Materials provided: Begin

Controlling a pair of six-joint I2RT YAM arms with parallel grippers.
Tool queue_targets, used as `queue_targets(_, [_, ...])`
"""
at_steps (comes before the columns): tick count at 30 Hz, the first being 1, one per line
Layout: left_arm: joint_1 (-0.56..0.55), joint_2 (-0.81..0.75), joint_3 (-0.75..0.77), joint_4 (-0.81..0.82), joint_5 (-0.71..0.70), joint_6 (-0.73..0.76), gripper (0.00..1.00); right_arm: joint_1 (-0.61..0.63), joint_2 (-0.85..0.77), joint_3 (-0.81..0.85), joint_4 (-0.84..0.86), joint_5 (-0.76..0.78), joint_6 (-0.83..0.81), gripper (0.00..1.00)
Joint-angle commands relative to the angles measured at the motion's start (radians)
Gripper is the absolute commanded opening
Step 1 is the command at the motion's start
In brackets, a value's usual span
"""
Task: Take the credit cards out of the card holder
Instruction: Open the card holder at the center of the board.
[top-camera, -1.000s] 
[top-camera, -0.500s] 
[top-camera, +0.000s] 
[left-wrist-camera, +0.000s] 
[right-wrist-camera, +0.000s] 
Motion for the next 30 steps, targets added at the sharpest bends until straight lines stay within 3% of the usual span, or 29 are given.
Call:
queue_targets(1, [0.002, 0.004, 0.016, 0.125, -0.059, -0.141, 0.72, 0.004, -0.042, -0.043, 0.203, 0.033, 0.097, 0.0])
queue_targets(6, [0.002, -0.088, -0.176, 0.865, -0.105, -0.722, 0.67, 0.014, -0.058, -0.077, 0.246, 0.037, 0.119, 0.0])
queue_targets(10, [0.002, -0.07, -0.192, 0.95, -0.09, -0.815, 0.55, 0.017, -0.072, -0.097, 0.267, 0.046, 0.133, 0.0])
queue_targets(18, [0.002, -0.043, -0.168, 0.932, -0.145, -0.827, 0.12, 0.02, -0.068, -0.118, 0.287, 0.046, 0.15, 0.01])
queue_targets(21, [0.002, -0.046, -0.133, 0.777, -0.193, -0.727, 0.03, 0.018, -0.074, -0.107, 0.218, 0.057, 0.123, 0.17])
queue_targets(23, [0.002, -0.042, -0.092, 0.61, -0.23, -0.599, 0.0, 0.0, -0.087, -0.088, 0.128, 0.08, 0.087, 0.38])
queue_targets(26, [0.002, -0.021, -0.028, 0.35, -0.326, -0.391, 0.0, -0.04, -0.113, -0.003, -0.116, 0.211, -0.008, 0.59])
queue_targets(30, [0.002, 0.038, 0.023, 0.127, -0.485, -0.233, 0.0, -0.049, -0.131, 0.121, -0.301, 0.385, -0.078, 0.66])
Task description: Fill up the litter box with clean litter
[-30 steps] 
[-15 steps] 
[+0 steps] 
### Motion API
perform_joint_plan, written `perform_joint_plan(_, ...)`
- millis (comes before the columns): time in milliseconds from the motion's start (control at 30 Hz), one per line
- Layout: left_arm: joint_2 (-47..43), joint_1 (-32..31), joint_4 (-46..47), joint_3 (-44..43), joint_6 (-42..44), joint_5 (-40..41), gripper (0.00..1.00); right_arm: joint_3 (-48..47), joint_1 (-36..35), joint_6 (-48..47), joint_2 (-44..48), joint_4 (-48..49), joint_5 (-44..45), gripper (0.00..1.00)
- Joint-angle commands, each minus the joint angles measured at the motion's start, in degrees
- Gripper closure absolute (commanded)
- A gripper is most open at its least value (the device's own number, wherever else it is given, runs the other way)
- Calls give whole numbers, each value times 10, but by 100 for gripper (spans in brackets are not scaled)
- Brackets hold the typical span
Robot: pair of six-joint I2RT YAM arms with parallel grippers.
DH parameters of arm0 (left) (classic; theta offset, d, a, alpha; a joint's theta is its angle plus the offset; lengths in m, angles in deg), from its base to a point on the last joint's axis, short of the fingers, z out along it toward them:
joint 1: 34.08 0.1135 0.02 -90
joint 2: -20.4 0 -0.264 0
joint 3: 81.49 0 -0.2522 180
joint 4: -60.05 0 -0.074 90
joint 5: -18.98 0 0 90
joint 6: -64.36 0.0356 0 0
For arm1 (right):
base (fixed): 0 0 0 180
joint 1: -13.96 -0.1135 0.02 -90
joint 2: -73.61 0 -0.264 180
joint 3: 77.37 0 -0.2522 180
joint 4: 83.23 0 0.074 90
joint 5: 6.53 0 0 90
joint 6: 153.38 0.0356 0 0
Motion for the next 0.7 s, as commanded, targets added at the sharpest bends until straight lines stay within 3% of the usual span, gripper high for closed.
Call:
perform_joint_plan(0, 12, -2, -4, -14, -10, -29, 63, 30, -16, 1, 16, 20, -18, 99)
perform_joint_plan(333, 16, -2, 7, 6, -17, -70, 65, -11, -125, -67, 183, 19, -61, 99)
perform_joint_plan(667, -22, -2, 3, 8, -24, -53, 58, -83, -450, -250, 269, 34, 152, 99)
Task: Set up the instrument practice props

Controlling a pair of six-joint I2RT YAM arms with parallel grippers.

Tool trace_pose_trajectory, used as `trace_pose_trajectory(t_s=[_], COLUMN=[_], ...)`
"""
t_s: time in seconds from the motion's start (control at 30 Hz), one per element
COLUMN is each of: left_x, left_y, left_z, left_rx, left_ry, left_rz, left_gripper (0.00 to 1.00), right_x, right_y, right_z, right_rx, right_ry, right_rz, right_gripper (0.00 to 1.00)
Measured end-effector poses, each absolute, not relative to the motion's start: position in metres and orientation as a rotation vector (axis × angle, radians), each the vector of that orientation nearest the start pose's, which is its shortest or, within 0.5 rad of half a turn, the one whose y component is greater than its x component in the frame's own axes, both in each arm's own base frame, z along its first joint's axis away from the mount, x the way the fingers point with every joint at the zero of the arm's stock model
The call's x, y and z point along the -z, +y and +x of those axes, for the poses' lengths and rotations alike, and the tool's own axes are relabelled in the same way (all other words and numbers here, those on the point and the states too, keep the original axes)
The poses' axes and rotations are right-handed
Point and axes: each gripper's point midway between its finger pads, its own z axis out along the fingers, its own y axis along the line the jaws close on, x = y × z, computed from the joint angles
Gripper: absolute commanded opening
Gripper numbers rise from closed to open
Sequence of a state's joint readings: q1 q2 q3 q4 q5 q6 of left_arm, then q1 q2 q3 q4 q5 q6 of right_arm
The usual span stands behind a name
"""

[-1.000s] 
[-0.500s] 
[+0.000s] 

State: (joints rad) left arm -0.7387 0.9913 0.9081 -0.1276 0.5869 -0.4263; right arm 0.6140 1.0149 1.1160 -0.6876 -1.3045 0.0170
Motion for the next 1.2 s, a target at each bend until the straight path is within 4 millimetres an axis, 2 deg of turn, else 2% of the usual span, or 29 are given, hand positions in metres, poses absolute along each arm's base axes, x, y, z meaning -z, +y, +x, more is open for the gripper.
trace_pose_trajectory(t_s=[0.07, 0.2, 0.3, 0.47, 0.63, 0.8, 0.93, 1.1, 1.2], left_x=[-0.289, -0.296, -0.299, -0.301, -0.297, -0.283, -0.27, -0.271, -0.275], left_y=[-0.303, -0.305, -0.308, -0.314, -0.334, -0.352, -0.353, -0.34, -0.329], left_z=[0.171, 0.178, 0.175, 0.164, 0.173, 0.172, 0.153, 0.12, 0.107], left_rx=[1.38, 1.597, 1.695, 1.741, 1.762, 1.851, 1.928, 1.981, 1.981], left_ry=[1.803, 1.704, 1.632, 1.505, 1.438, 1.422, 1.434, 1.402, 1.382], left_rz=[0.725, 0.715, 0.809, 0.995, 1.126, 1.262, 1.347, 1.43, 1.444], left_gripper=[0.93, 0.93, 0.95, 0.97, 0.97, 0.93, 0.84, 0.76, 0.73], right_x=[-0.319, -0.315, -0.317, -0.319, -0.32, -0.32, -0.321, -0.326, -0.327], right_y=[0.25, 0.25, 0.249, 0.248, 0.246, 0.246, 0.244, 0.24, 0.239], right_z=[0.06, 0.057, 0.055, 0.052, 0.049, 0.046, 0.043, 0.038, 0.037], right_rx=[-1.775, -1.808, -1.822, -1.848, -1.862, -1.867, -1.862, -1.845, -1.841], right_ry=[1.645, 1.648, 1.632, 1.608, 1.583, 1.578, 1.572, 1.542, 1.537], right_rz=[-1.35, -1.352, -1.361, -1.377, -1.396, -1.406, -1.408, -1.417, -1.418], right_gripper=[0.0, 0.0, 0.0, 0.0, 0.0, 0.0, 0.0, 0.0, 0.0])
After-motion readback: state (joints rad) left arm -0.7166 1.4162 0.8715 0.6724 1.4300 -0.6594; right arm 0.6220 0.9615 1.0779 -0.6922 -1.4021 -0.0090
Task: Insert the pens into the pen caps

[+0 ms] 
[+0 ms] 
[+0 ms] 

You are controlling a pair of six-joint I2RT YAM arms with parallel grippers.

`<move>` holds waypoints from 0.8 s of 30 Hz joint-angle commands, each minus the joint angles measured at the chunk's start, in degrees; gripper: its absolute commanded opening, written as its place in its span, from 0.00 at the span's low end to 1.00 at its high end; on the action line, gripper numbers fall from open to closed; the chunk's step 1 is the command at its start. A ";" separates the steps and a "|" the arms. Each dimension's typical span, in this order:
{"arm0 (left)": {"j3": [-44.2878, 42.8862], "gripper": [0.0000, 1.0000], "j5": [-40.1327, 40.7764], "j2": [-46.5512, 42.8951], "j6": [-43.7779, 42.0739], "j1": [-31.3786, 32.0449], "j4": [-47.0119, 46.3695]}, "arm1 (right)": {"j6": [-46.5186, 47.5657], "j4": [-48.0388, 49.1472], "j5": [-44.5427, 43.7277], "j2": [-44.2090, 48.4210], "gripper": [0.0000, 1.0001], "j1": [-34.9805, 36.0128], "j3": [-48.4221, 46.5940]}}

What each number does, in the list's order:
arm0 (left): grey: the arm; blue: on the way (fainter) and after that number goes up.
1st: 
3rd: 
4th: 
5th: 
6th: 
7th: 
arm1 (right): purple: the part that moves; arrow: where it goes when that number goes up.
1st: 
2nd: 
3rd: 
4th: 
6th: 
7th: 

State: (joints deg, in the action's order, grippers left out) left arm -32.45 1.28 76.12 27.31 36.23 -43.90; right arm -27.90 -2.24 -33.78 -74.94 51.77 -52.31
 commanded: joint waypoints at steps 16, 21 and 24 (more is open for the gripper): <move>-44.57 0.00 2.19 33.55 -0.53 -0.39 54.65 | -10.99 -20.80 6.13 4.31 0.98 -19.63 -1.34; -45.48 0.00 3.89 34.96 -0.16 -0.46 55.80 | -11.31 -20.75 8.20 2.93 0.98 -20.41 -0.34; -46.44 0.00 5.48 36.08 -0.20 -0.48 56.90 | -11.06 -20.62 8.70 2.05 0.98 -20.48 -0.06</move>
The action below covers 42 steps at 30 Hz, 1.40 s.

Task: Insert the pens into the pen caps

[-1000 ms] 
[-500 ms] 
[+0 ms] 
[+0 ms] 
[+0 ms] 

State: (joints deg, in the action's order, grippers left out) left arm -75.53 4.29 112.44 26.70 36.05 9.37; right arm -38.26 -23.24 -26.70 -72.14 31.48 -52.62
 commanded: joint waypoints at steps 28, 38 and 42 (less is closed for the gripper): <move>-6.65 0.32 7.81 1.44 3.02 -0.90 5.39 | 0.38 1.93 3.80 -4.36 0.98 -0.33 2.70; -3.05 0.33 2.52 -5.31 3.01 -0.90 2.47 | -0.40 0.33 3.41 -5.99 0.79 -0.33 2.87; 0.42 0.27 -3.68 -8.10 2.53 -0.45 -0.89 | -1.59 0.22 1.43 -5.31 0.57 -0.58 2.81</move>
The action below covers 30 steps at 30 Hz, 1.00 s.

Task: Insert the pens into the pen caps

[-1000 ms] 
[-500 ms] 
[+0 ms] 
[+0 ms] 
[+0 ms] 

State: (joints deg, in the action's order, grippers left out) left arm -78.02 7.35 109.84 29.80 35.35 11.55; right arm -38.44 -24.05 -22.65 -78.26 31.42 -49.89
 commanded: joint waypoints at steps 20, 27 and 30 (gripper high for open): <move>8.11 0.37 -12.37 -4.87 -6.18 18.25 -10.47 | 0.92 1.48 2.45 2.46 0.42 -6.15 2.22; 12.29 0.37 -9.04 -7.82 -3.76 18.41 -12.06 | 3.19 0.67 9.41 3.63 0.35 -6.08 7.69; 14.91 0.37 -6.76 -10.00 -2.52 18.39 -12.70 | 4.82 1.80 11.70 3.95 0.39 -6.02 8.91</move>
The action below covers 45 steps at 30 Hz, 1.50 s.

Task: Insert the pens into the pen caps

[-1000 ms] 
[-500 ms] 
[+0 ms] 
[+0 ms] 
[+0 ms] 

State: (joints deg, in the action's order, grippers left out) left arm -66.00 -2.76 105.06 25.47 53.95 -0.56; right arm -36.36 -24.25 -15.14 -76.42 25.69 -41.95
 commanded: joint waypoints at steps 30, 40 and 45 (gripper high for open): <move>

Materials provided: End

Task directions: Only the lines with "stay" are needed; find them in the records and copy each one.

Result for this exercise:
Motion for the next 30 steps, targets added at the sharpest bends until straight lines stay within 3% of the usual span, or 29 are given.
Motion for the next 0.7 s, as commanded, targets added at the sharpest bends until straight lines stay within 3% of the usual span, gripper high for closed.

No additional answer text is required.